Assignment
Each line below must be set down exactly; omit any image you find.

Collected material

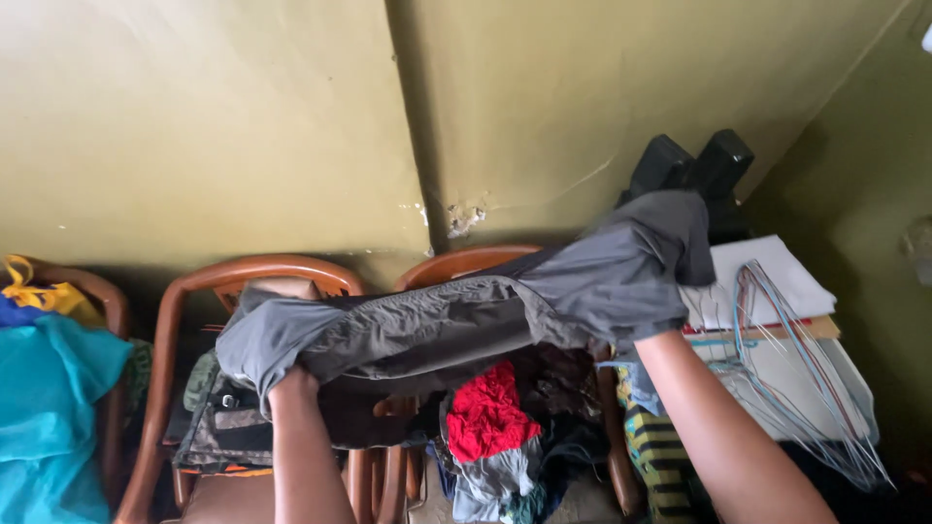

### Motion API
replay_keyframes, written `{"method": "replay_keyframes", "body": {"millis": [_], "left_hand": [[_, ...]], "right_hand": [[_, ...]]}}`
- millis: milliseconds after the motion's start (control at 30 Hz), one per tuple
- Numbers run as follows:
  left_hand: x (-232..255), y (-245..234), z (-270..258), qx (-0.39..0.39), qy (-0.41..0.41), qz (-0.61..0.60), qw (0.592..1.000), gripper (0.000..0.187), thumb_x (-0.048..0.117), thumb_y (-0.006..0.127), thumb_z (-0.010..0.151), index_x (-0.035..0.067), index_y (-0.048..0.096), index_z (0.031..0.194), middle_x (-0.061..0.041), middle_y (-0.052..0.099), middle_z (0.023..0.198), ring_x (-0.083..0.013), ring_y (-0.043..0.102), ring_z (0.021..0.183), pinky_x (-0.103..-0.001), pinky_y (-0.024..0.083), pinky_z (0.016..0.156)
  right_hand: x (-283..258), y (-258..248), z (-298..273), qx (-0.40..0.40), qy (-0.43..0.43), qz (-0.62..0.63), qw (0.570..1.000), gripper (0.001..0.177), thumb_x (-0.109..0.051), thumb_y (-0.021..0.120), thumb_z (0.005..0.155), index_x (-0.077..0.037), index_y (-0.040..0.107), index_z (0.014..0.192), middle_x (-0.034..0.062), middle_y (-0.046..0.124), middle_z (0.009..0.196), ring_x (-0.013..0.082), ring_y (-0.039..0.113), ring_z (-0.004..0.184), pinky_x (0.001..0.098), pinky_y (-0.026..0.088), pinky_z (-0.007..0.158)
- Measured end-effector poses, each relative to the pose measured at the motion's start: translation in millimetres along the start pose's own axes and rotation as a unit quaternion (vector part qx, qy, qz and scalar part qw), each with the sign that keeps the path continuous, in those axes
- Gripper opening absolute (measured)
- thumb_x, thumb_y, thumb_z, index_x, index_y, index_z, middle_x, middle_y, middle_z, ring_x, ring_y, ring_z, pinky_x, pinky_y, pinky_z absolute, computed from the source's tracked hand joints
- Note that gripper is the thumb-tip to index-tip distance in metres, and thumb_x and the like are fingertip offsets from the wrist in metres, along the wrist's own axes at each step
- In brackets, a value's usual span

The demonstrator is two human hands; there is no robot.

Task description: The recorder picks up items of clothing from a pile on a chair and hangs them individually onto plastic hangers.

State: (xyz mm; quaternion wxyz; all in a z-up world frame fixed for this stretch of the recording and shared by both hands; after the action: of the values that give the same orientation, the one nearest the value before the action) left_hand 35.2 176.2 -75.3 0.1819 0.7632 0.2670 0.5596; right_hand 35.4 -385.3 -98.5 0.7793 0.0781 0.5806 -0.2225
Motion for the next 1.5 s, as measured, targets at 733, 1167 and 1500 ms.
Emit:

Output of the task
### Motion API
replay_keyframes, written `{"method": "replay_keyframes", "body": {"millis": [_], "left_hand": [[_, ...]], "right_hand": [[_, ...]]}}`
- millis: milliseconds after the motion's start (control at 30 Hz), one per tuple
- Numbers run as follows:
  left_hand: x (-232..255), y (-245..234), z (-270..258), qx (-0.39..0.39), qy (-0.41..0.41), qz (-0.61..0.60), qw (0.592..1.000), gripper (0.000..0.187), thumb_x (-0.048..0.117), thumb_y (-0.006..0.127), thumb_z (-0.010..0.151), index_x (-0.035..0.067), index_y (-0.048..0.096), index_z (0.031..0.194), middle_x (-0.061..0.041), middle_y (-0.052..0.099), middle_z (0.023..0.198), ring_x (-0.083..0.013), ring_y (-0.043..0.102), ring_z (0.021..0.183), pinky_x (-0.103..-0.001), pinky_y (-0.024..0.083), pinky_z (0.016..0.156)
  right_hand: x (-283..258), y (-258..248), z (-298..273), qx (-0.40..0.40), qy (-0.43..0.43), qz (-0.62..0.63), qw (0.570..1.000), gripper (0.001..0.177), thumb_x (-0.109..0.051), thumb_y (-0.021..0.120), thumb_z (0.005..0.155), index_x (-0.077..0.037), index_y (-0.040..0.107), index_z (0.014..0.192), middle_x (-0.034..0.062), middle_y (-0.046..0.124), middle_z (0.009..0.196), ring_x (-0.013..0.082), ring_y (-0.039..0.113), ring_z (-0.004..0.184), pinky_x (0.001..0.098), pinky_y (-0.026..0.088), pinky_z (-0.007..0.158)
- Measured end-effector poses, each relative to the pose measured at the motion's start: translation in millimetres along the start pose's own axes and rotation as a unit quaternion (vector part qx, qy, qz and scalar part qw), each with the sign that keeps the path continuous, in those axes
- Gripper opening absolute (measured)
- thumb_x, thumb_y, thumb_z, index_x, index_y, index_z, middle_x, middle_y, middle_z, ring_x, ring_y, ring_z, pinky_x, pinky_y, pinky_z absolute, computed from the source's tracked hand joints
- Note that gripper is the thumb-tip to index-tip distance in metres, and thumb_x and the like are fingertip offsets from the wrist in metres, along the wrist's own axes at each step
- In brackets, a value's usual span

The demonstrator is two human hands; there is no robot.

Task description: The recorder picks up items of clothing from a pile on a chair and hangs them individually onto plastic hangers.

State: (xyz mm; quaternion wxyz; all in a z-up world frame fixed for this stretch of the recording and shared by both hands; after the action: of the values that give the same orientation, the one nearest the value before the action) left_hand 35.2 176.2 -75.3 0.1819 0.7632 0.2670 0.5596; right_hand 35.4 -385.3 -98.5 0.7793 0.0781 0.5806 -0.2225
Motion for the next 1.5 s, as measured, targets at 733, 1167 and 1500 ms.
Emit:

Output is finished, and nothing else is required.